### Task
What you return should match the data below exactly, line for line.

+ + + +

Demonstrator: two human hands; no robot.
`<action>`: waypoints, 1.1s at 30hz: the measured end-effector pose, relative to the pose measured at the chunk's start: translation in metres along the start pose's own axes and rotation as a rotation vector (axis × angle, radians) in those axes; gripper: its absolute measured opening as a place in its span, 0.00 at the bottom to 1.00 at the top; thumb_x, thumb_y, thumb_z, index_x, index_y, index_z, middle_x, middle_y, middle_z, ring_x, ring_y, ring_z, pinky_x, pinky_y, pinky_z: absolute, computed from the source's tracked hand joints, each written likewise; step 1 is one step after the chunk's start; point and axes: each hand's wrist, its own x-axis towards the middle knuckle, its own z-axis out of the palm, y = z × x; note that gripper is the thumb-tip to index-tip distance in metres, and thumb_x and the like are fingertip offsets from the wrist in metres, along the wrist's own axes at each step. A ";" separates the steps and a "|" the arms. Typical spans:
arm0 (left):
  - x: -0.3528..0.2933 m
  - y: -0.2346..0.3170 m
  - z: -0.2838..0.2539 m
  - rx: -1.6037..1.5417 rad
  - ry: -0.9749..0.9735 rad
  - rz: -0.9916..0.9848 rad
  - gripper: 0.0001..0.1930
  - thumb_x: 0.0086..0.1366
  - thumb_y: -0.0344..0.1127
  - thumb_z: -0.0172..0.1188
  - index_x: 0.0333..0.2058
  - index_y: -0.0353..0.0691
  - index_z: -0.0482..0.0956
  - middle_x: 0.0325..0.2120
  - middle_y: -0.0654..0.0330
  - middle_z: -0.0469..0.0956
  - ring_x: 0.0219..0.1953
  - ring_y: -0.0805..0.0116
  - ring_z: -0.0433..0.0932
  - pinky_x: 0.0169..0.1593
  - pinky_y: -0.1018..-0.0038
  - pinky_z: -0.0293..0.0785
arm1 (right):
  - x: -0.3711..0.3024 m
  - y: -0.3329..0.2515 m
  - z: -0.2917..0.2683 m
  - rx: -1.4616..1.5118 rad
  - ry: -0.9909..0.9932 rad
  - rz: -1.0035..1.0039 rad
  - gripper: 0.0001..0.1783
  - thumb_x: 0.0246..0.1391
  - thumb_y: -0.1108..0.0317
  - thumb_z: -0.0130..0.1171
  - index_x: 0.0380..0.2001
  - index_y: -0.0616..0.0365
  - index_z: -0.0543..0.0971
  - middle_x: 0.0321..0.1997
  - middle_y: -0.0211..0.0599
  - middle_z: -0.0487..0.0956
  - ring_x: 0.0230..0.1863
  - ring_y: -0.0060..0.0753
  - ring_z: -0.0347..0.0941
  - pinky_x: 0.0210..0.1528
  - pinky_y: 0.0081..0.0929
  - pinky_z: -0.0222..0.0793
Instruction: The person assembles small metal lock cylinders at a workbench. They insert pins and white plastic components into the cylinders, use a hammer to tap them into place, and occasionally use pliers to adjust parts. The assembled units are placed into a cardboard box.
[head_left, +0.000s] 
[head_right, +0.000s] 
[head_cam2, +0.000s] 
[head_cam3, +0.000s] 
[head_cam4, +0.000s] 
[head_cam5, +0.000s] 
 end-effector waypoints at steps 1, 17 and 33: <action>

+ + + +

### Answer to the problem
Demonstrator: two human hands; no robot.
`<action>`: waypoints, 1.1s at 30hz: the measured end-effector pose, relative to the pose measured at the chunk's start: translation in metres along the start pose's own axes and rotation as a rotation vector (axis × angle, radians) in those axes; gripper: its absolute measured opening as a place in its span, 0.00 at the bottom to 1.00 at the top; thumb_x, thumb_y, thumb_z, index_x, index_y, index_z, middle_x, middle_y, middle_z, ring_x, ring_y, ring_z, pinky_x, pinky_y, pinky_z: absolute, computed from the source's tracked hand joints, each written likewise; step 1 is one step after the chunk's start; point and axes: each hand's wrist, its own x-axis towards the middle knuckle, its own z-axis out of the palm, y = z × x; note that gripper is the thumb-tip to index-tip distance in metres, and thumb_x and the like are fingertip offsets from the wrist in metres, along the wrist's own axes at each step. A ";" separates the steps and a "|" the arms. Typical spans:
arm0 (left):
  - x: -0.3528..0.2933 m
  - y: -0.2346..0.3170 m
  - z: -0.2838..0.2539 m
  - rx: -1.6037..1.5417 rad
  - ry: -0.9749..0.9735 rad
  - rz: -0.9916..0.9848 rad
  - gripper: 0.0001..0.1930
  - thumb_x: 0.0086..0.1366
  - thumb_y: -0.0344..0.1127
  - thumb_z: -0.0172..0.1188
  - index_x: 0.0333..0.2058
  - index_y: -0.0353..0.0691
  - index_z: -0.0482..0.0956
  - middle_x: 0.0325..0.2120
  - middle_y: -0.0654..0.0330
  - middle_z: -0.0469..0.0956
  - ring_x: 0.0219..0.1953
  - ring_y: -0.0805..0.0116
  - ring_z: -0.0433..0.0932
  - pinky_x: 0.0169..0.1593
  - pinky_y: -0.1018..-0.0038
  - pinky_z: -0.0293..0.0785
arm1 (right):
  - x: -0.3711..0.3024 m
  - y: -0.3329..0.2515 m
  - z: -0.2917..0.2683 m
  - rx: -1.4616..1.5118 rad
  - ry: -0.9909..0.9932 rad
  - rz: -1.0035..1.0039 rad
  - gripper: 0.0001..0.1783
  - thumb_x: 0.0246..0.1391
  - thumb_y: -0.1108..0.0317
  - thumb_z: -0.0130..0.1171
  - index_x: 0.0380..0.2001
  - index_y: -0.0616..0.0365
  - index_z: -0.0543..0.0971
  - middle_x: 0.0321..0.1997
  - middle_y: -0.0211..0.0599
  - middle_z: -0.0487..0.0956
  - ring_x: 0.0230..0.1863
  - ring_y: -0.0060..0.0753
  - ring_z: -0.0347..0.0941
  - pinky_x: 0.0210..0.1528
  - pinky_y: 0.0081..0.0929
  - pinky_z: -0.0222..0.0793
Instruction: The person assembles small metal lock cylinders at a workbench. They insert pins and white plastic components into the cylinders, use a hammer to tap them into place, and occasionally use pliers to adjust parts. The assembled units are placed into a cardboard box.
[head_left, +0.000s] 
[head_right, +0.000s] 
[head_cam2, +0.000s] 
[head_cam3, +0.000s] 
[head_cam4, +0.000s] 
[head_cam5, +0.000s] 
 end-effector waypoints at steps 1, 17 and 33: <action>

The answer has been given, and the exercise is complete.